После разговора с Оболенским Голицын задумался и забылся так, что не
заметил, как, проголодавшись, начал есть булку. Опомнился, когда уже съел
половину. Оставлять не стоило, съел всю.
Ночью проснулся от боли в животе. Стонал и охал. Всю ночь промучился.
К утру сделалась рвота, такая жестокая, что думал, - умрет. Но полегчало.
Уснул.
- Как почивать изволили? - разбудил его Сукин.
- Прескверно. Тошнило.
- Что-нибудь съели?
- Трусов угостил булкой.
- Водой не запили?
- Нет.
- Ну, вот от этого. Надобно хлеб водой заливать. Ничего, пройдет.
Сейчас будет лекарь.
- Не надо лекаря.
- Нет, надо. Сохрани Бог, что-нибудь сделается. У нас тут строго: за
жизнь арестантов головой отвечаем.
"Безымянный", - так называл Голицын того замухрышку-солдатика,
который оказался для него Самарянином Милостивым, - узнав о ночном
происшествии, объявил, что Голицын отравлен.
- Может, ваше благородие, чем не потрафили - так вот они вас и
мучают.
Пришел лекарь, тот самый, который был в Зимнем дворце, на допросе
Одоевского, Соломон Моисеевич Элькан, должно быть, из выкрестов,
черномазый, толстогубый, с бегающими глазками, хитрыми и наглыми.
"Прескверная рожа. Этакий, пожалуй, и отравить может!" - подумал Голицын.
Арестанта перевели на больничный паек - чай и жидкий суп. Но он
ничего не ел, кроме хлеба, который приносил ему потихоньку Безымянный.
Два дня не ел, а на третий зашел к нему Подушкин.

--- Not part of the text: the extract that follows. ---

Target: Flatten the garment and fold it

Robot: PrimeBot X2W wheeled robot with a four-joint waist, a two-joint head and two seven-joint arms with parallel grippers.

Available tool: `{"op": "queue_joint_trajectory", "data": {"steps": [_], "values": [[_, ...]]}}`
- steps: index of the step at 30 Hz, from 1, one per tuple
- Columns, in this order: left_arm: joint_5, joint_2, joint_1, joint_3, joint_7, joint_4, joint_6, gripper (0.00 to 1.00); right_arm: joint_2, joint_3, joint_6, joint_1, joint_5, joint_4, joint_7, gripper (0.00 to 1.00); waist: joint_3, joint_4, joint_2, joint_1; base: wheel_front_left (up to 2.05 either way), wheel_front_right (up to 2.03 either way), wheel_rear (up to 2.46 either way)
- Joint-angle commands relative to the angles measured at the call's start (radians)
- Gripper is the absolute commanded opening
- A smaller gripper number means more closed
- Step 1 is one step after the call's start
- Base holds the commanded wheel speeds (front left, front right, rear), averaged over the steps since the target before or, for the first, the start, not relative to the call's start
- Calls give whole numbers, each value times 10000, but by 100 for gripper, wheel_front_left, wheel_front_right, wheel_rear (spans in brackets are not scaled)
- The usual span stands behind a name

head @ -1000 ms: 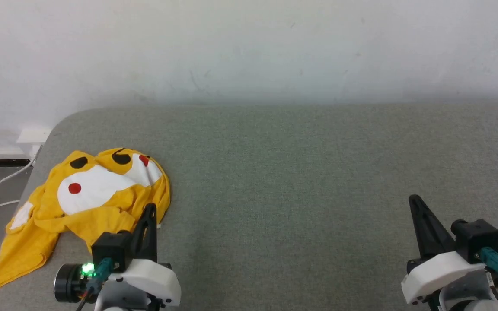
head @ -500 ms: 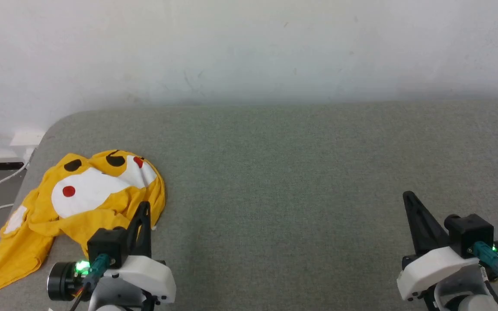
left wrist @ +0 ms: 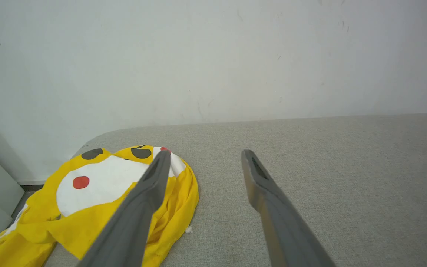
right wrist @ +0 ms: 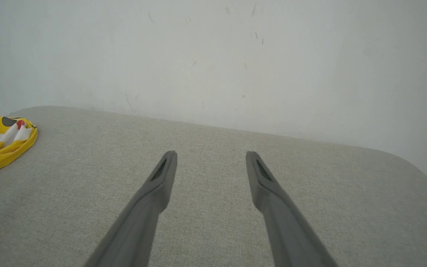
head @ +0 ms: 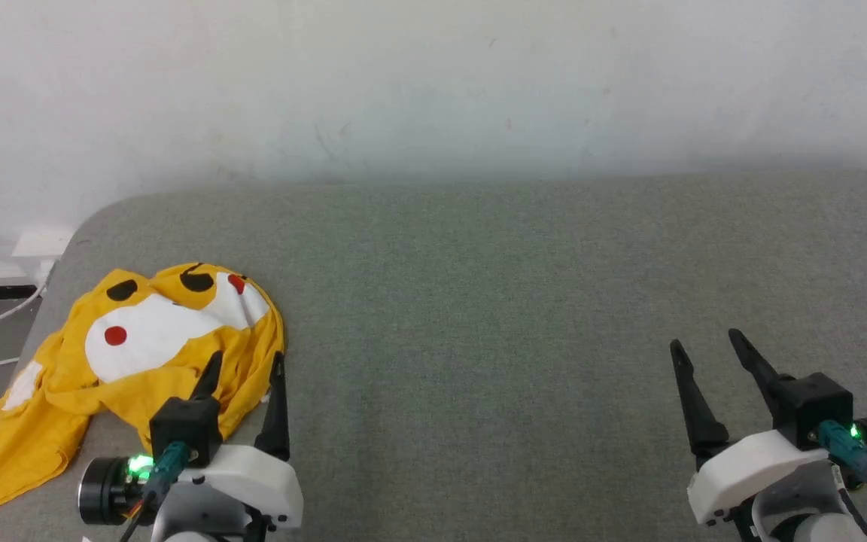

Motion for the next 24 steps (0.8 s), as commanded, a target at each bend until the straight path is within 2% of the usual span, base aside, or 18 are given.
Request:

Присел рядом на
койку, вздохнул, зевнул, перекрестил рот и начал:
- Что вы не кушаете?
- Не хочется.
- Полноте, кушайте - ведь заставят!
- Как заставят?
- А так: всунут машинку в рот и нальют бульону, - насильно
проглотите. А то в "мешок" посадят.
- Какой мешок?
- А такие карцеры есть под землей; сверху плита каменная с дыркой для
воздуху. Ну, там не то, что здесь, - темно, сыро, нехорошо.
Помолчал, опять зевнул и прибавил:
- Не горюйте, все пройдет. Вот и генерал Ермолов сидел в царствование
императора Павла Первого, а как выпустили, со мной и не кланяется. Вот и с
вами так же будет. Все пройдет, все к лучшему.
- Вы "Кандида" читали, Егор Михайлович?
- Это насчет носа? Да-с, имею с Кандидом сие преимущество: нельзя
оставить с носом!
Памятуя машинку и мешок, Голицын стал есть.
Иногда заходил к нему Сукин. Седой, в скобку подстриженный, с грубым
солдатским лицом, напоминавшим старую моську, стоя на своей деревянной
ноге, начинал издалека:
- Я, сударь мой, так рассуждаю: ежели можно жить где-нибудь
счастливо, так это, конечно, в России: только не тронь никого, исполняй
свои обязанности, - и свободы такой нигде не найдешь, как у нас, и
проживешь, как в царствии Божием.
Умолкал и, не дождавшись ответа, опять начинал:
- Вы, господа, пустое затеяли: Россия столь обширный край, что не
может управляться иначе, как властью самодержавною. Если бы и удалось
Четырнадцатое, такая бы пошла кутерьма, что вы и сами были бы не рады.